Outside the University of Ghana community, he served as country director of KANEMATSU Corporation, Tokyo, Japan (Ghana Office) from July 2001 to December 2004 and country manager, SIRUS Corporation, Tokyo, Japan from 2005 to 2009.

Owusu is touted as a scholar of international repute with proven knowledge and experience in university administration and governance in addition to commendable fundraising ability. In 1999, he was behind the building of a laboratory (Food Security) at the University of Ghana for use by staff and students.

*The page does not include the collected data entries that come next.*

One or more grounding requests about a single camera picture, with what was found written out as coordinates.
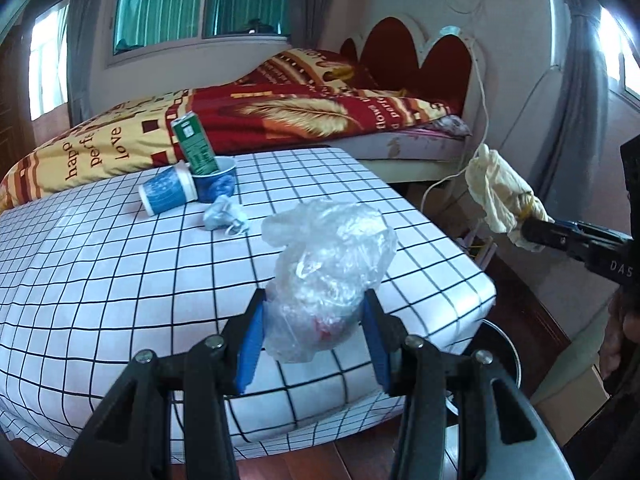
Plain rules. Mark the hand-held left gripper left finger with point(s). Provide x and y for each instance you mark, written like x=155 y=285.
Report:
x=250 y=350

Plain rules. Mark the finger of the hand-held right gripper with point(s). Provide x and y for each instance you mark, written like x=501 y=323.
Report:
x=555 y=237
x=600 y=237

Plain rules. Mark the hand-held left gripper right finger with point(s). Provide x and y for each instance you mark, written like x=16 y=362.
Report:
x=377 y=345

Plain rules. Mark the clear plastic bag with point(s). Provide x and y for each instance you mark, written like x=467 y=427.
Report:
x=325 y=270

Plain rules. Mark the black trash bin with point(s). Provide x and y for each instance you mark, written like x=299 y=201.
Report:
x=505 y=345

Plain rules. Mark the blue face mask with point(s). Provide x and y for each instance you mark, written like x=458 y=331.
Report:
x=225 y=215

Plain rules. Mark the blue white paper cup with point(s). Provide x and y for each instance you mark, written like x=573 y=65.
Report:
x=167 y=190

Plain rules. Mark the green carton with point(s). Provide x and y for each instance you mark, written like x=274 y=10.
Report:
x=195 y=142

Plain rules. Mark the person's right hand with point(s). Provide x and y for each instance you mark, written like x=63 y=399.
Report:
x=620 y=330

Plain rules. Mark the white checked tablecloth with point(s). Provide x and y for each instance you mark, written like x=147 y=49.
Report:
x=125 y=280

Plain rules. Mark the grey patterned curtain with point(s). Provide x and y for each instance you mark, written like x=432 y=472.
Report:
x=580 y=90

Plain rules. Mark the floral pillow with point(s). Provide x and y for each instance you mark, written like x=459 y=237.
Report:
x=457 y=125

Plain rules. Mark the bright window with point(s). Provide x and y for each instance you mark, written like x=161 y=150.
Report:
x=622 y=55

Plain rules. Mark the bed with feather blanket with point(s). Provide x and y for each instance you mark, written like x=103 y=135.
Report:
x=280 y=110

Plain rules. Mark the red white headboard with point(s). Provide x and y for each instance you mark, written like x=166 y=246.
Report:
x=395 y=50

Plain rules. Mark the brown wooden door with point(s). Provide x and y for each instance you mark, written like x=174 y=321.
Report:
x=15 y=100

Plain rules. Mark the narrow side window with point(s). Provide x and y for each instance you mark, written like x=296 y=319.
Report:
x=50 y=60

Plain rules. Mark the large window green curtain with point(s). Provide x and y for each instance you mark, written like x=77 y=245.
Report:
x=160 y=5

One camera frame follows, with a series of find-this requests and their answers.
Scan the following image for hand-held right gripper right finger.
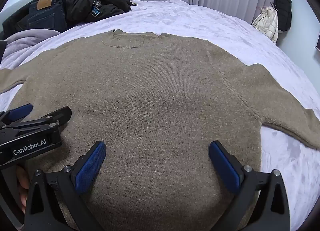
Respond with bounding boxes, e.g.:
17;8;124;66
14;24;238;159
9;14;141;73
209;140;292;231

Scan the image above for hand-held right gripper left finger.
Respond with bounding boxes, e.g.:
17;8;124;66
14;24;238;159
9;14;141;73
24;141;107;231

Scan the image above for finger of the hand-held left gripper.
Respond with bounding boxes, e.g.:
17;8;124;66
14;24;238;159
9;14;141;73
0;103;34;128
0;106;72;134

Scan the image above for olive brown knit sweater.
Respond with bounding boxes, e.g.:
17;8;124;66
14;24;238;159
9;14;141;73
0;29;320;231

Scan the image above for person's left hand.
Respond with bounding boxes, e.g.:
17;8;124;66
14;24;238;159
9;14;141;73
15;165;30;213

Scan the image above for dark blue jeans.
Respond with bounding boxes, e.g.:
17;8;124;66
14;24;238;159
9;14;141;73
26;0;68;33

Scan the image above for white puffer jacket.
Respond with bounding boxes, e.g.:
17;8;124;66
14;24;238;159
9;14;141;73
251;6;279;44

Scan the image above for black hanging jacket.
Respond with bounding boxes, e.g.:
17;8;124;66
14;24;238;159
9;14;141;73
272;0;292;33

Owusu has served on numerous university boards and committees as well as serving as Hall Tutor of Jean Aka Nelson Hall, the University Teachers Association of Ghana (UTAG) Secretary as well as Editor-in-chief of the Journal of the Ghana Science Association, Regional Editor for the UNESCO African Journal of Science and Technology and a reviewer for a number of other international journals.

=== Vice-chancellor ===
He became the one who would replace former vice-chancellor of the University of Ghana, Ernest Aryeetey, who left office in July 2016. The shortlisted candidates for the position of vice-chancellor included Samuel Agyei Mensah (Provost of the College of Humanities), John Gyapong (pro vice chancellor, research and innovation) and Akosua Adomako Ampofo (former director of the Institute of African Studies).

== Research ==
Owusu has worked extensively on millet, vegetable, and urban insect pests, especially in the areas of insecticide resistance and the use of indigenous plant materials for the management of major insect pests. He has attracted some funds for research, and in 1999, personally built a laboratory (Food Security) at the University of Ghana for use by staff and students. He was solely responsible for the acquisition and installation of a Scanning Electron Microscope (first of its kind in West Africa, worth US$500,000) through a grant from the Government of Japan.

Owusu has served the University of Ghana in various capacities and is a member of numerous boards and committees. Owusu is a member of the University of Cambridge African Research Partnership (CAPREx) team.

In August 2008, Owusu was significantly decorated as a "Living Legend" by the People of Kochi, Japan for his contribution to Science and the Internationalization of Kochi city. In 2010, he was named the tourism ambassador of Kochi Prefecture, Japan. On 29 August 2013, Owusu was awarded the prestigious Japanese foreign ministers commendation award for his immense contributions and outstanding roles in the promotion of friendship between Japan and other countries, and for helping improve the social and economic partnership between the people of Ghana and Japan.

==Post-retirement activities==
He was appointed by the president of Ghana, Nana Akufo-Addo as the board chair of Energy Commission. He was also appointed the third president of the Presbyterian University College.